Reproduce the entries shown below only from the line with "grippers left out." down to the line with "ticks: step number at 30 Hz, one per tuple", keeping both end lines and copying each one exactly.

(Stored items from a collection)
=-=-=
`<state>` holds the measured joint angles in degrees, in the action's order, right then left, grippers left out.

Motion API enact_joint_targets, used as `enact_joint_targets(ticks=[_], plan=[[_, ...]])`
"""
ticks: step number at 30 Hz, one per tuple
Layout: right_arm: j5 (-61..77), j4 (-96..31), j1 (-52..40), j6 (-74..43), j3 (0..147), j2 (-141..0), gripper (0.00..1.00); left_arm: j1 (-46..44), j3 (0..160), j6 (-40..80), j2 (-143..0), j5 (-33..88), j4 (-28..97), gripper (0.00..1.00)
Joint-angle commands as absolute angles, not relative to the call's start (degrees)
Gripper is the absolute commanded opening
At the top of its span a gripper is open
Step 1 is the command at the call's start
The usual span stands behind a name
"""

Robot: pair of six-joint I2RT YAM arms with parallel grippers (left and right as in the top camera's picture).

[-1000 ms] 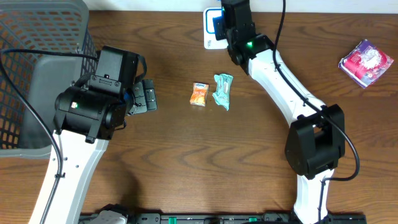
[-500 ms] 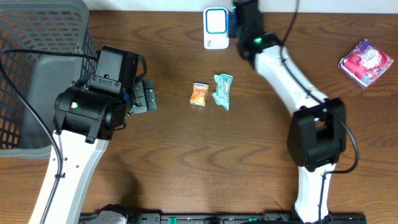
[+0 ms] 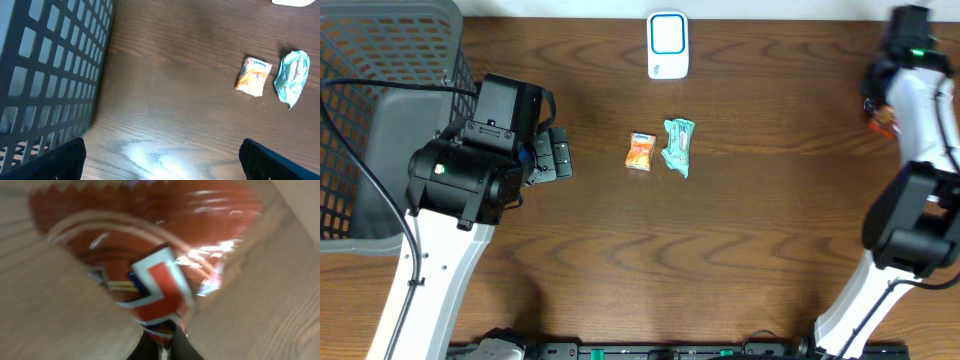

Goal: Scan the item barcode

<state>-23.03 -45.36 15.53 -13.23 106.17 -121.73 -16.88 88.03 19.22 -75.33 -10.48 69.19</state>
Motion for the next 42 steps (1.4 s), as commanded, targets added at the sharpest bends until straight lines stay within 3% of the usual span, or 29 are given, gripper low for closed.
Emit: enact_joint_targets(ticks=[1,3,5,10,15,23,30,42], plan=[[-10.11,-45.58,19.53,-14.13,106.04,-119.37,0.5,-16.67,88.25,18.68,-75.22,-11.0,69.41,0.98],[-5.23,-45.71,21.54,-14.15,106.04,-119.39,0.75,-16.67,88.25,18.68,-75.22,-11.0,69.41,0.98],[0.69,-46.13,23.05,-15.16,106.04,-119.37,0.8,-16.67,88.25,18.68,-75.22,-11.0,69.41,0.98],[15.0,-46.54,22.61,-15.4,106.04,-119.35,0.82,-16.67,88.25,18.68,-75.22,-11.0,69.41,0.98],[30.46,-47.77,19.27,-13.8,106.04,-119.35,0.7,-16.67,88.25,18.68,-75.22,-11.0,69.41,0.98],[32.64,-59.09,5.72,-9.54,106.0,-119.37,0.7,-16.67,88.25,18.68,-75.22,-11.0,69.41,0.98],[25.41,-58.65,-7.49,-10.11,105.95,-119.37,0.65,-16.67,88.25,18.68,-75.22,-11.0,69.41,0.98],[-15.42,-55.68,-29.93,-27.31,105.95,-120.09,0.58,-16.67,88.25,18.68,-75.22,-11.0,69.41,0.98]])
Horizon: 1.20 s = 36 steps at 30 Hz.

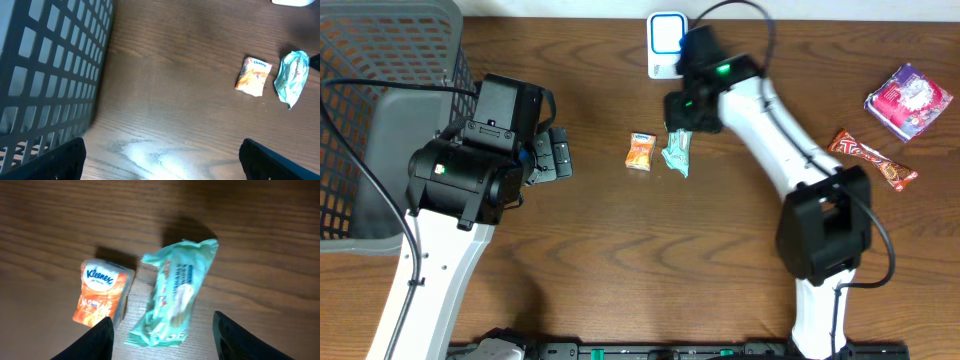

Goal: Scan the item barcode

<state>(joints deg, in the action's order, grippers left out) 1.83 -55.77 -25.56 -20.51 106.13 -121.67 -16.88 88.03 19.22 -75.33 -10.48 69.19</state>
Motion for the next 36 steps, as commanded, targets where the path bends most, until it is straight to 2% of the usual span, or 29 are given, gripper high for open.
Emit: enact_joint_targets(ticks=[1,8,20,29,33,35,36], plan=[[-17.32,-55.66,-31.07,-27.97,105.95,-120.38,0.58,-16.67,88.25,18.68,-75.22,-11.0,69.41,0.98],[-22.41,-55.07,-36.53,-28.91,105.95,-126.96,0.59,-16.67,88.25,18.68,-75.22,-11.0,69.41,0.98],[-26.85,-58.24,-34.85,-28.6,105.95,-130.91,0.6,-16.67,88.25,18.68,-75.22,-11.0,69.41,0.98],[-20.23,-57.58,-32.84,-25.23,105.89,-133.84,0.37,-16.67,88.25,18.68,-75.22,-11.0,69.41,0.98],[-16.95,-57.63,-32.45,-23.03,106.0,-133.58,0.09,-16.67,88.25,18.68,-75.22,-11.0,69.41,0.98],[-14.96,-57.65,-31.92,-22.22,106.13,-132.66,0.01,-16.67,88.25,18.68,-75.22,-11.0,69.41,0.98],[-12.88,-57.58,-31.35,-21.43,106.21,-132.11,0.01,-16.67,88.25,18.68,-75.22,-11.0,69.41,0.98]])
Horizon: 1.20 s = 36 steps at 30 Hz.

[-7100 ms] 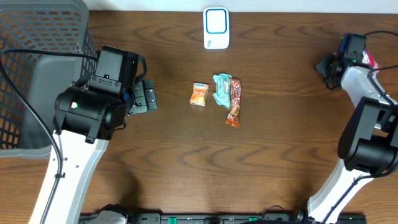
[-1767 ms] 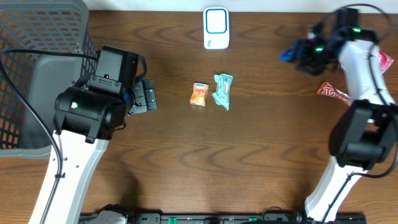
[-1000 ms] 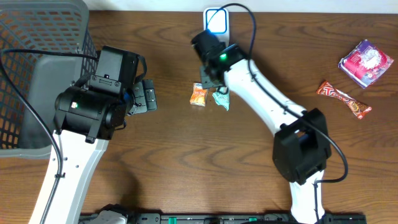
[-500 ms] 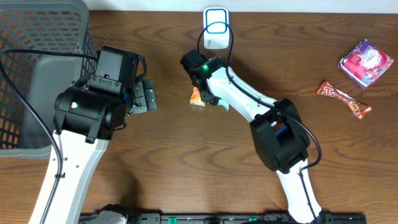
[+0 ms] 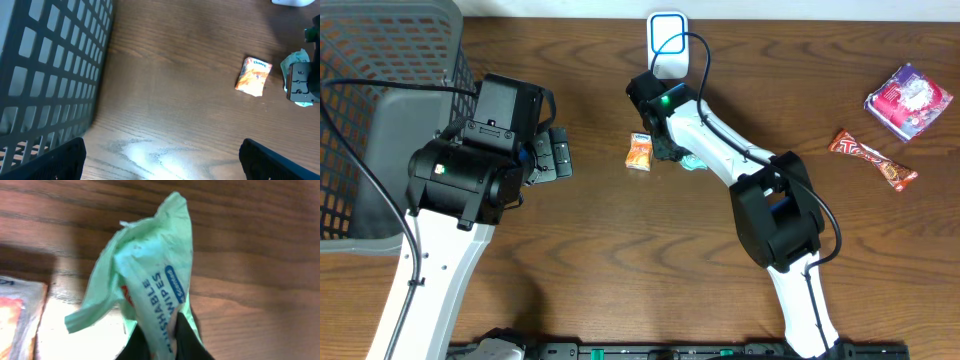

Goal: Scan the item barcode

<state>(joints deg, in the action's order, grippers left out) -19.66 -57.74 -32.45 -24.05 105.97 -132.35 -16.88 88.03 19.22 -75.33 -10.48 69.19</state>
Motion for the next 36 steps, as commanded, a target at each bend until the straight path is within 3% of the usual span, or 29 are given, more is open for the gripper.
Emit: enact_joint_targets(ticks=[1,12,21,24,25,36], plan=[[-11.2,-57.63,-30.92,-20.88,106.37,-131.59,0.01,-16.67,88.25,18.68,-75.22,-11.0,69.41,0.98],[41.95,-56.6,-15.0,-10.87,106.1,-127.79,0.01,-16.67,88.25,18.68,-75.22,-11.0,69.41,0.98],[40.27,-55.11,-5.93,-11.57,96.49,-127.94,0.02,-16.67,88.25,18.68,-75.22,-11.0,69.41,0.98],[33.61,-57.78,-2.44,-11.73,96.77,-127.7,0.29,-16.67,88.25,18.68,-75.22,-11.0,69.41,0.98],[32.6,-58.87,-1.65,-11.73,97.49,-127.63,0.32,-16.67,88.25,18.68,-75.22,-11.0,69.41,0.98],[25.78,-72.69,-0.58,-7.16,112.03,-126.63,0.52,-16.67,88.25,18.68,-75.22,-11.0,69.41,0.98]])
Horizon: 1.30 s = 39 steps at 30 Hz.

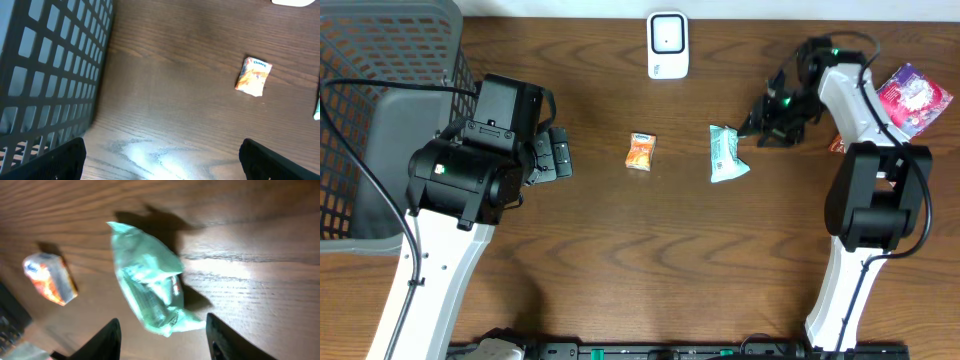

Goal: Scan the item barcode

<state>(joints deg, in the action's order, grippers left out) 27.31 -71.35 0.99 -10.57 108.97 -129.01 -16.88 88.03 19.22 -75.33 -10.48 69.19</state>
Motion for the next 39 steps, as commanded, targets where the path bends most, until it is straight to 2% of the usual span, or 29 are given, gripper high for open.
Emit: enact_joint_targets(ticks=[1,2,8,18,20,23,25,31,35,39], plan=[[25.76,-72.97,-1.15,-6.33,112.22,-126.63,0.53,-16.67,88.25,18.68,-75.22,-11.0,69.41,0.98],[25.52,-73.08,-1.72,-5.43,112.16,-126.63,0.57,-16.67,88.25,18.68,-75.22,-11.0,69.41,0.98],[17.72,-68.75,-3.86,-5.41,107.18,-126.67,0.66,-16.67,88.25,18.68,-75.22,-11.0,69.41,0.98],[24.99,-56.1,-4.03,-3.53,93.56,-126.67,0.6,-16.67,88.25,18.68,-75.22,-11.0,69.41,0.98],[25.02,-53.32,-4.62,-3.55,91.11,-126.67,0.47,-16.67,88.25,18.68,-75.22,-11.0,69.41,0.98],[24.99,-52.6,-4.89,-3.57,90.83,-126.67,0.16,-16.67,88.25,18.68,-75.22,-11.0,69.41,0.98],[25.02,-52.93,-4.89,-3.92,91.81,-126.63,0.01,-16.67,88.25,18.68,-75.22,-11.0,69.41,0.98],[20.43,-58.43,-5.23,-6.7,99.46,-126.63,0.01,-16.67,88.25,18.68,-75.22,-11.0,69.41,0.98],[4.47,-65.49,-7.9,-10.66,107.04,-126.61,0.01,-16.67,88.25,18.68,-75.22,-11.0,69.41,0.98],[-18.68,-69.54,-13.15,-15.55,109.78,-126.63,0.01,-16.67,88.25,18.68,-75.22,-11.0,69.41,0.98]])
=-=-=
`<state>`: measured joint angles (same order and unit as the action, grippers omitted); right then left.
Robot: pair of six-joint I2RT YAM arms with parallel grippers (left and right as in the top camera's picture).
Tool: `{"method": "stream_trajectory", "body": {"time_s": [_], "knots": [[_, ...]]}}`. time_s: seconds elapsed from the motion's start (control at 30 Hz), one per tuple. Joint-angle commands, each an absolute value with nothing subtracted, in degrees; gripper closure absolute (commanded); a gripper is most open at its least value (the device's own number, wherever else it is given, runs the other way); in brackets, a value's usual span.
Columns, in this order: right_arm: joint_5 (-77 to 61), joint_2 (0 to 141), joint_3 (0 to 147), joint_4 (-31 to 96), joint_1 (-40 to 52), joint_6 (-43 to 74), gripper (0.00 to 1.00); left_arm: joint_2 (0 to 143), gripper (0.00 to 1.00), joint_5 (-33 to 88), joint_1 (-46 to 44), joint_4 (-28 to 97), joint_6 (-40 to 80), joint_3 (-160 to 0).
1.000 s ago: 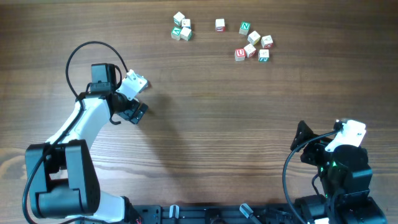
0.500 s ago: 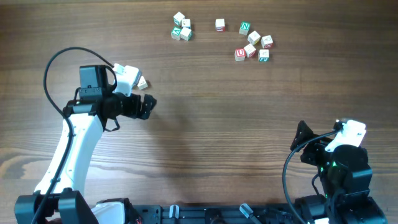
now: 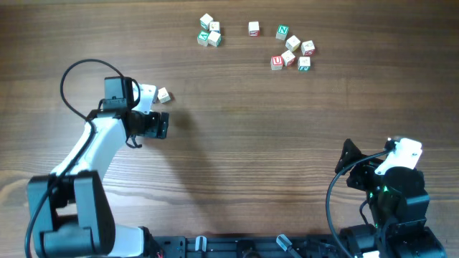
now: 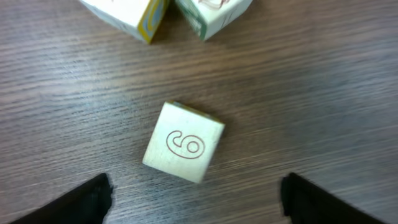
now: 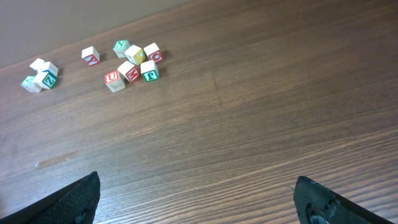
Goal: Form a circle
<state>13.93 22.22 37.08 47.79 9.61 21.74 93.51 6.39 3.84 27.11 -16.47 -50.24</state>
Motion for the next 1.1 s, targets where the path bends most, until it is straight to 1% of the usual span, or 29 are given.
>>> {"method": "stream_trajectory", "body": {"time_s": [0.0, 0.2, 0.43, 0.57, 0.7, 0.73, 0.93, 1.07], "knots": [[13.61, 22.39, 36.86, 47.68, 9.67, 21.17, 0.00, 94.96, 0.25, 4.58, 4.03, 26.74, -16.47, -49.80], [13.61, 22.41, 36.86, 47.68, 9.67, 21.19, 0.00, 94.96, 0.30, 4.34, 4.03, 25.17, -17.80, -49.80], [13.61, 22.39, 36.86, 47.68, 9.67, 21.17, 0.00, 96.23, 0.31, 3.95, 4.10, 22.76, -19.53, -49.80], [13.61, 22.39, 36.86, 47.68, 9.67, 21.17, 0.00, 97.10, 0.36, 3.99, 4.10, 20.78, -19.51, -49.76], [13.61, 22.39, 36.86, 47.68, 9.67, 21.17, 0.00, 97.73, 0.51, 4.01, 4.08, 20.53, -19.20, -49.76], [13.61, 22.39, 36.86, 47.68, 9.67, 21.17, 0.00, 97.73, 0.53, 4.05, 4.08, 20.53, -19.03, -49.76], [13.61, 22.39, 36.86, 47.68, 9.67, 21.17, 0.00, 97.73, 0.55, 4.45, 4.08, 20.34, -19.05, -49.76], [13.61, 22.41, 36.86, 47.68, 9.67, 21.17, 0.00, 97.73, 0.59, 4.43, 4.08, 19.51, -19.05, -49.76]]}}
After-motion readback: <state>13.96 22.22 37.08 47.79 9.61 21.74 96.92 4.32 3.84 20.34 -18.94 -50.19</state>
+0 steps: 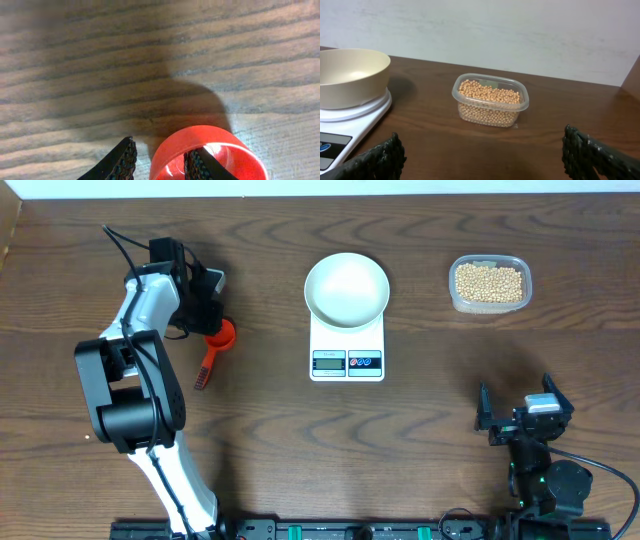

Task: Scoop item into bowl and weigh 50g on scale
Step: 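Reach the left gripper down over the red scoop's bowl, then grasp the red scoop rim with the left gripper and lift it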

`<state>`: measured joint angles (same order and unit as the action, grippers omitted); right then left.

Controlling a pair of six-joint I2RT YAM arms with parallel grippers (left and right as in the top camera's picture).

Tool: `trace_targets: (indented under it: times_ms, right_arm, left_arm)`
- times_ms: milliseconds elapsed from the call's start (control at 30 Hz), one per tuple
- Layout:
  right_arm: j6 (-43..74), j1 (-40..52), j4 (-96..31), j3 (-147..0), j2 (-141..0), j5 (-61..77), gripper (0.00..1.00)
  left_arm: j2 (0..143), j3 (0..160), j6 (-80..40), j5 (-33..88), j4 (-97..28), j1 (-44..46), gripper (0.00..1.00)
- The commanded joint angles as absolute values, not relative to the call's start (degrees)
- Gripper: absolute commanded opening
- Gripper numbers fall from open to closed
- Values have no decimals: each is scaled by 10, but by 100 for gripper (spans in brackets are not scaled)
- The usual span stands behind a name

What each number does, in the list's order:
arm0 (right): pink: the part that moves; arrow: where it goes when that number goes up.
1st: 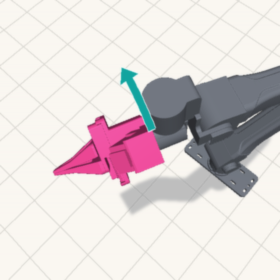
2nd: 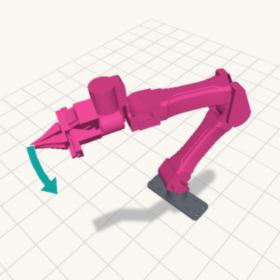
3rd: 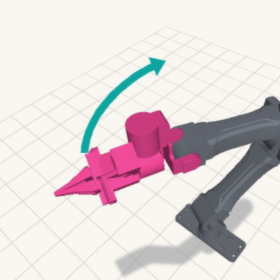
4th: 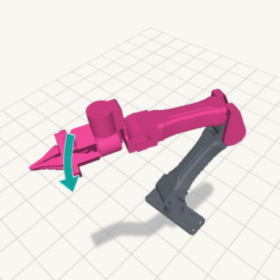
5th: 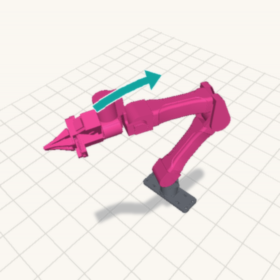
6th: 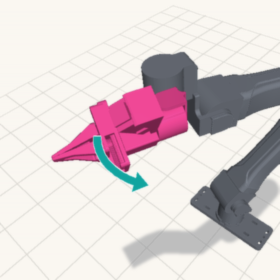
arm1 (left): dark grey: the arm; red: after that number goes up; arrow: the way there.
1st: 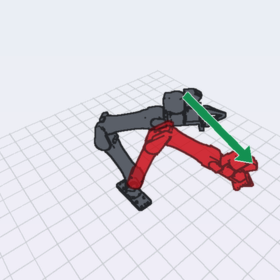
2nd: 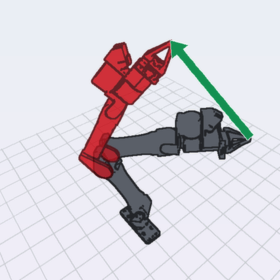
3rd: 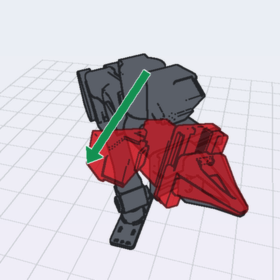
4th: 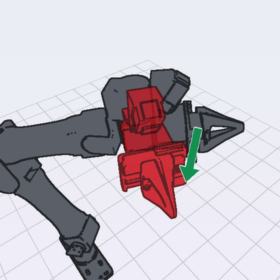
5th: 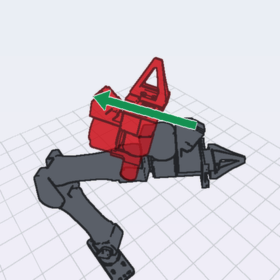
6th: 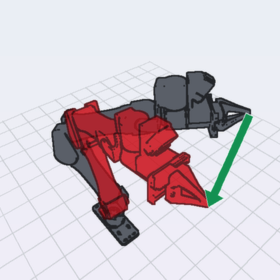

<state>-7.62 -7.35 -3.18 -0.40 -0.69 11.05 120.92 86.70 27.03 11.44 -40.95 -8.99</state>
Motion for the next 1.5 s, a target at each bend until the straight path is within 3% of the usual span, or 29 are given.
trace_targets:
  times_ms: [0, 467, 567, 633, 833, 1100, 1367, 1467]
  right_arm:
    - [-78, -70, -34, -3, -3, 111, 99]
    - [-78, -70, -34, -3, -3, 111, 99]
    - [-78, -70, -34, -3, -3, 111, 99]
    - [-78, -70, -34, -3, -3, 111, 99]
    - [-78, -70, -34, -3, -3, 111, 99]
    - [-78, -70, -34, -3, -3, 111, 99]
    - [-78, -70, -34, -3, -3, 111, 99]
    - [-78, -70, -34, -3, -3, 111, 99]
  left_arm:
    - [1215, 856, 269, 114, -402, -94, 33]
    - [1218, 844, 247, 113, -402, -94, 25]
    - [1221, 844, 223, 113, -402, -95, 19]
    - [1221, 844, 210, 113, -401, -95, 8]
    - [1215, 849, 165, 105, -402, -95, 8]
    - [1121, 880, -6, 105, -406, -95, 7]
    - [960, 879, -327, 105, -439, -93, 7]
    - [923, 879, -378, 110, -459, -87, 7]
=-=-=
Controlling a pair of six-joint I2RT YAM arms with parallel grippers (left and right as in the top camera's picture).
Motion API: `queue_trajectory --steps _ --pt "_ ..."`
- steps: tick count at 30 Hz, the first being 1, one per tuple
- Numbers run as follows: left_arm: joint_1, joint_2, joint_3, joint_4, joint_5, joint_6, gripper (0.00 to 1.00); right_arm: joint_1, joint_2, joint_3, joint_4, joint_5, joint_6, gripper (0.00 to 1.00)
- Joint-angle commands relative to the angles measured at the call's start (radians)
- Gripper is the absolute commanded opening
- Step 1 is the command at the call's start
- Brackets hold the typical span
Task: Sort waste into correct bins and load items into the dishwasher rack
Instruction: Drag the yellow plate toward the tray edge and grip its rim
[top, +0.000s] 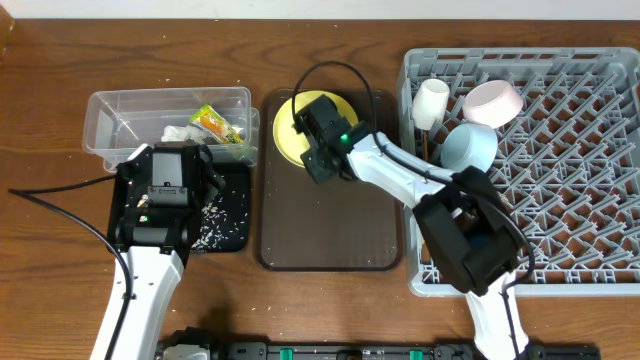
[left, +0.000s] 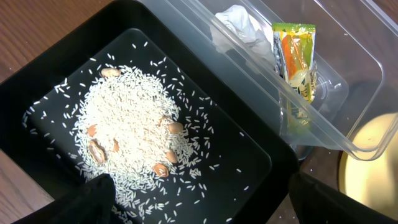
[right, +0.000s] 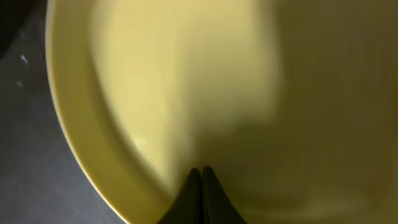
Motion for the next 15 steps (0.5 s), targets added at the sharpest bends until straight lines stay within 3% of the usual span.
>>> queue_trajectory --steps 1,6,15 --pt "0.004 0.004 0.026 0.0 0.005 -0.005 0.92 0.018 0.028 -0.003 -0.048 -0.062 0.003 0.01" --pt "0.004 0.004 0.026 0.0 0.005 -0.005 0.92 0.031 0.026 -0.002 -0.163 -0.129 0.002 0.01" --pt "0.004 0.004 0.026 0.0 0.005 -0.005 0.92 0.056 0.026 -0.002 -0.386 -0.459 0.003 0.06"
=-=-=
**Written reply**
`<state>` holds the measured joint angles in degrees, in the action's order, right then left, grippers left out.

Motion API enact_joint_targets, used as `enact_joint_targets(ticks=[_], plan=[[_, ...]])`
"""
ticks: step number at 30 Hz, one per tuple

That was the complete answer.